A perspective from Oregon’s mid-Willamette Valley

Not a little park, but a parklet

Written April 28th, 2016 by Hasso Hering
Meant for resting, not parking bikes, this space is about to undergo a change.

Meant for resting, not parking bikes, this space is about to undergo a change.

Thirty-six years ago the First Interstate Bank in Albany furnished this wide spot in the sidewalk in front of its parking lot on First Avenue in case any downtown pedestrian wanted to pause and take a load off. Now, with the consent of Wells Fargo, the Albany Downtown Association plans to turn the space into a “parklet.”

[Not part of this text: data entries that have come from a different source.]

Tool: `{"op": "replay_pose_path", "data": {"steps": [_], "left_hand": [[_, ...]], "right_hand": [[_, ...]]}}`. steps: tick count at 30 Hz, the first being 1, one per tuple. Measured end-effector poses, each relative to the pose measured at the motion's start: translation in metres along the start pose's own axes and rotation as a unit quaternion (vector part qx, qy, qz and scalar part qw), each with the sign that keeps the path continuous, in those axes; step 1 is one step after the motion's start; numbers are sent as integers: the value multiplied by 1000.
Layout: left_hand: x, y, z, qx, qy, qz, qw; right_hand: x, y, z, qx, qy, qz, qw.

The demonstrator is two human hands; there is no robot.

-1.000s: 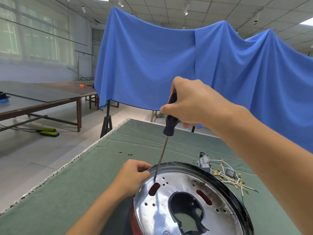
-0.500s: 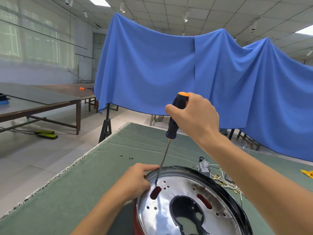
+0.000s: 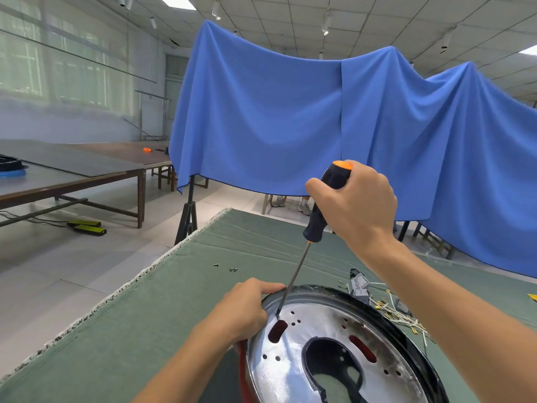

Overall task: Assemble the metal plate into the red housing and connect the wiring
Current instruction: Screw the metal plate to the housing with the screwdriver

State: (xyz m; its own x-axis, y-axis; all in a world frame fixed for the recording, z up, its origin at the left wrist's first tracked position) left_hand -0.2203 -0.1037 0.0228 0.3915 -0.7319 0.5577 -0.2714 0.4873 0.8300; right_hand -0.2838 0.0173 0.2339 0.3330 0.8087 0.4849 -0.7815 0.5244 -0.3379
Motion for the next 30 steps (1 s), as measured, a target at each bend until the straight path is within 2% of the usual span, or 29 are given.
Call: {"op": "replay_pose_path", "data": {"steps": [13, 18, 23, 27, 30], "left_hand": [[0, -4, 3, 9, 7, -1, 1000], [0, -6, 3, 10, 6, -12, 1000], [1, -9, 4, 16, 28, 23, 999], [-1, -4, 5, 4, 40, 51, 998], [-2, -4, 5, 4, 35, 56, 998]], "right_hand": [[-17, 3, 13, -33, 5, 23, 999], [-38, -4, 25, -37, -39, 24, 998], [-50, -23, 29, 11, -85, 17, 996], [-29, -34, 14, 63, -51, 18, 997], [0, -31, 19, 39, 15, 48, 998]]}}
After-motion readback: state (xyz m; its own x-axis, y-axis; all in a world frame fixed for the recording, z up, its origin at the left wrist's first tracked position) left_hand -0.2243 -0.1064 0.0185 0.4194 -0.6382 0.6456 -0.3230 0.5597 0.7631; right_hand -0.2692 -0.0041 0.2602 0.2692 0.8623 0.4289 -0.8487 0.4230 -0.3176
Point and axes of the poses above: each hand's wrist, its own z-axis towards the middle knuckle, its own x-axis out of the back of the hand, y = z × x, the point moved 8 cm from there along z, towards the middle knuckle, and after that the axes turned 7 degrees about -z, right-handed, at the moved point
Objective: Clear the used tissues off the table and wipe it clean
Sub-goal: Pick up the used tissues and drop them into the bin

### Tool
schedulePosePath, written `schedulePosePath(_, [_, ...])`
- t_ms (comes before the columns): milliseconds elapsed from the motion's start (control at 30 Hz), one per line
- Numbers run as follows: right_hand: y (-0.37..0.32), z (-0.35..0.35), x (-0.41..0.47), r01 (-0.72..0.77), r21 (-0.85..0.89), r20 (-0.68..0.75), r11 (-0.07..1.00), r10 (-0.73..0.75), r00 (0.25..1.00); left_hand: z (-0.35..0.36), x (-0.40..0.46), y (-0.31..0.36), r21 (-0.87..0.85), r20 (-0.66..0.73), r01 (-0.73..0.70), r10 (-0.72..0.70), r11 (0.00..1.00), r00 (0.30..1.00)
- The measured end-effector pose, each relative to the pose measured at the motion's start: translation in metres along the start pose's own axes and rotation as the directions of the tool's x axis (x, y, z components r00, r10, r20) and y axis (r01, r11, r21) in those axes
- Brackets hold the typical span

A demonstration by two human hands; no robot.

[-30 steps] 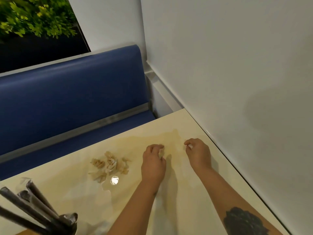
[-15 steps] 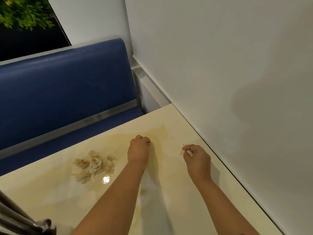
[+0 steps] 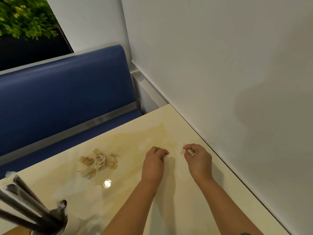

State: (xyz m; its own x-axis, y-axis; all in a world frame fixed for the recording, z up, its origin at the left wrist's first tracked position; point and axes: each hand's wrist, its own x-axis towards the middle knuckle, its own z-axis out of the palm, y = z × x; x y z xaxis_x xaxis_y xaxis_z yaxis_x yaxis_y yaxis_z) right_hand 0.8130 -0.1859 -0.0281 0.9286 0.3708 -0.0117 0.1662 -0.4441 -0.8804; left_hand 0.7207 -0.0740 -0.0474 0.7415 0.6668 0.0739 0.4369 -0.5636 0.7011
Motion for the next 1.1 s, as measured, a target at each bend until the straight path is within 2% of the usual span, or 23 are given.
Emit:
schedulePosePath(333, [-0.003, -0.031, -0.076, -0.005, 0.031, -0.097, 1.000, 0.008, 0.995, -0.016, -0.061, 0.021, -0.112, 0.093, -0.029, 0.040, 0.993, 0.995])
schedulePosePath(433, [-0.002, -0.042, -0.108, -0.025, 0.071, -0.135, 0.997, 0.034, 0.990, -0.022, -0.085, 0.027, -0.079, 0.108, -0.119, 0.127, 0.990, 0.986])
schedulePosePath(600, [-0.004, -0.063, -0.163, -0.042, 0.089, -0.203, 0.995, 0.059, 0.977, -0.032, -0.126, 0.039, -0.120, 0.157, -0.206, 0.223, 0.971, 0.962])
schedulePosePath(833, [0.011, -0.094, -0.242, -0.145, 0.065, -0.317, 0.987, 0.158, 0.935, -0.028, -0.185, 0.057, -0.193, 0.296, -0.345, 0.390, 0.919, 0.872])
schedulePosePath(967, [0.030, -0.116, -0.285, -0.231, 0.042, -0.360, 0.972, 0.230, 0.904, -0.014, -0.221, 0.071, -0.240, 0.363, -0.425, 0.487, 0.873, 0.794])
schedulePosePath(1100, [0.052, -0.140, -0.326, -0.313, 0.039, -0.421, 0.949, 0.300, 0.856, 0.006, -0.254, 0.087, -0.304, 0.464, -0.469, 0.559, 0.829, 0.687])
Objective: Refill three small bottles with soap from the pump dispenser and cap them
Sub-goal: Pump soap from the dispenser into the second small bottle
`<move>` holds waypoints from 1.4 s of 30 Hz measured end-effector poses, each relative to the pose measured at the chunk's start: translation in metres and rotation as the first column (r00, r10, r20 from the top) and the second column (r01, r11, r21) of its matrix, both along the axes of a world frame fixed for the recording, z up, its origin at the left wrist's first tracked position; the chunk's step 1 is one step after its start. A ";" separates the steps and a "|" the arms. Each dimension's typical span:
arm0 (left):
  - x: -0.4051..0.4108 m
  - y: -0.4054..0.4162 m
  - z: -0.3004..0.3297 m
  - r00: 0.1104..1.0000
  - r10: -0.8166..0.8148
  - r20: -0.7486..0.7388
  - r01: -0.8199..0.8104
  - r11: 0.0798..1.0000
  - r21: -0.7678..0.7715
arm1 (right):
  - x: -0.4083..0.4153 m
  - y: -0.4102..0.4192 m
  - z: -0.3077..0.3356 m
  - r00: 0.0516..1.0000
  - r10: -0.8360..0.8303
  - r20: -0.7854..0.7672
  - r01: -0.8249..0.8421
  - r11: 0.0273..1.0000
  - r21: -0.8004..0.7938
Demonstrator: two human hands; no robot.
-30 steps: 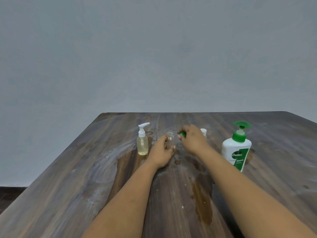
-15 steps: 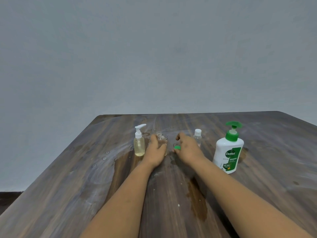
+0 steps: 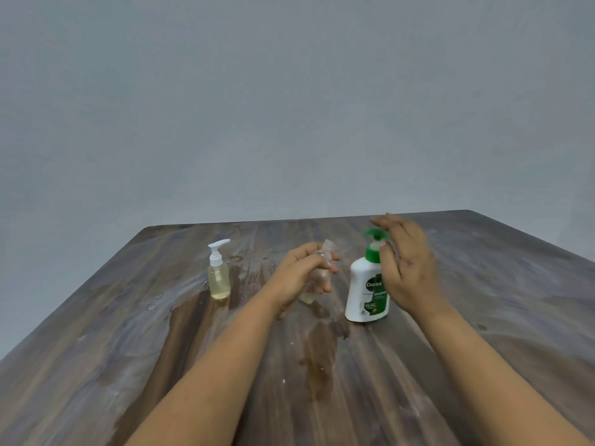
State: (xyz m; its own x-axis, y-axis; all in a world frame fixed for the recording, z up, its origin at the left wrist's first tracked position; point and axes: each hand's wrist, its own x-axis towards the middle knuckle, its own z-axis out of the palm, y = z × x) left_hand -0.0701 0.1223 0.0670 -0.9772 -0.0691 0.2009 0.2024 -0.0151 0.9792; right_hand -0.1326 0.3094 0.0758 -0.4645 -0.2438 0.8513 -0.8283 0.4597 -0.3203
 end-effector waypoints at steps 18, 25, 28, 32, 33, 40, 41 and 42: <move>-0.035 0.044 -0.005 0.950 0.262 -0.171 -0.282 0.954 -0.104 | -0.027 -0.013 -0.028 0.988 0.144 -0.051 -0.151 0.965 -0.215; -0.040 0.046 -0.010 0.922 0.310 -0.231 -0.343 0.931 -0.120 | -0.028 -0.018 -0.027 0.987 0.135 -0.090 -0.153 0.958 -0.241; -0.040 0.046 -0.011 0.916 0.304 -0.260 -0.340 0.934 -0.106 | -0.030 -0.019 -0.027 0.988 0.139 -0.070 -0.153 0.947 -0.283; -0.039 0.045 -0.012 0.916 0.303 -0.262 -0.339 0.935 -0.102 | -0.030 -0.019 -0.028 0.988 0.146 -0.046 -0.153 0.942 -0.298; -0.039 0.045 -0.013 0.917 0.303 -0.260 -0.338 0.936 -0.101 | -0.029 -0.019 -0.028 0.988 0.145 -0.046 -0.152 0.943 -0.297; -0.040 0.046 -0.015 0.910 0.324 -0.259 -0.363 0.924 -0.118 | -0.027 -0.022 -0.027 0.990 0.120 -0.080 -0.139 0.942 -0.306; -0.039 0.046 -0.014 0.910 0.325 -0.258 -0.362 0.926 -0.110 | -0.026 -0.022 -0.027 0.989 0.117 -0.092 -0.140 0.942 -0.305; -0.039 0.046 -0.014 0.910 0.326 -0.258 -0.361 0.927 -0.103 | -0.026 -0.023 -0.027 0.988 0.115 -0.101 -0.141 0.942 -0.304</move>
State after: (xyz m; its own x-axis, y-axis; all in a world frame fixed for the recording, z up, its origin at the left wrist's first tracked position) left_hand -0.1087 0.1687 0.0532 -0.8225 -0.3446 0.4525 0.3910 0.2351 0.8898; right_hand -0.1588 0.2864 0.0484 -0.3737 -0.0153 0.9274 -0.9024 0.2370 -0.3598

The design for the redecorated space calls for more places to sit, chunks of sawn-off tree trunks placed like coffee tables, game boards for checkers, and even a couple of tall cedars in pots. The idea is to make it a pleasant spot to sit when the weather is fine, maybe read or chat with a friend, and yes, even challenge someone to a game if they have the time. In the fall, the furnishings will be removed.

A rendering of the redesign as envisioned by architect Christina Larson.

A rendering of the redesign as envisioned by architect Christina Larson.

Peggy Burris, the executive director of the downtown association, sees parklets as another way to make downtown interesting and attractive to visitors and residents alike.

A plaque on the wall reminds us of a former bank and its good intentions.

A plaque on the wall reminds us of a former bank and its good intentions.

Parklets plural? Yes, after creating the one on First this summer, hopefully by June, the association hopes to have a second one next year on part of what used to be called the Broadalbin Promenade, now officially the Broadalbin sidewalk extension. That would be near the outdoor eating area of the Vault 244 restaurant.

The association is paying for the parklets out of its budget, an estimated $4,000 for the Wells Fargo space and perhaps $6,000 for the Broadalbin job in 2017. In both cases, the additions to the available space were designed by architect Christina Larson, whose firm, Varitone Architecture, has its office downtown. Last week, Burris and Larson pitched their idea to the board of CARA, the downtown urban renewal area. They didn’t want or ask for money. What they wanted instead, and got, was the board’s encouragement to go ahead. (hh)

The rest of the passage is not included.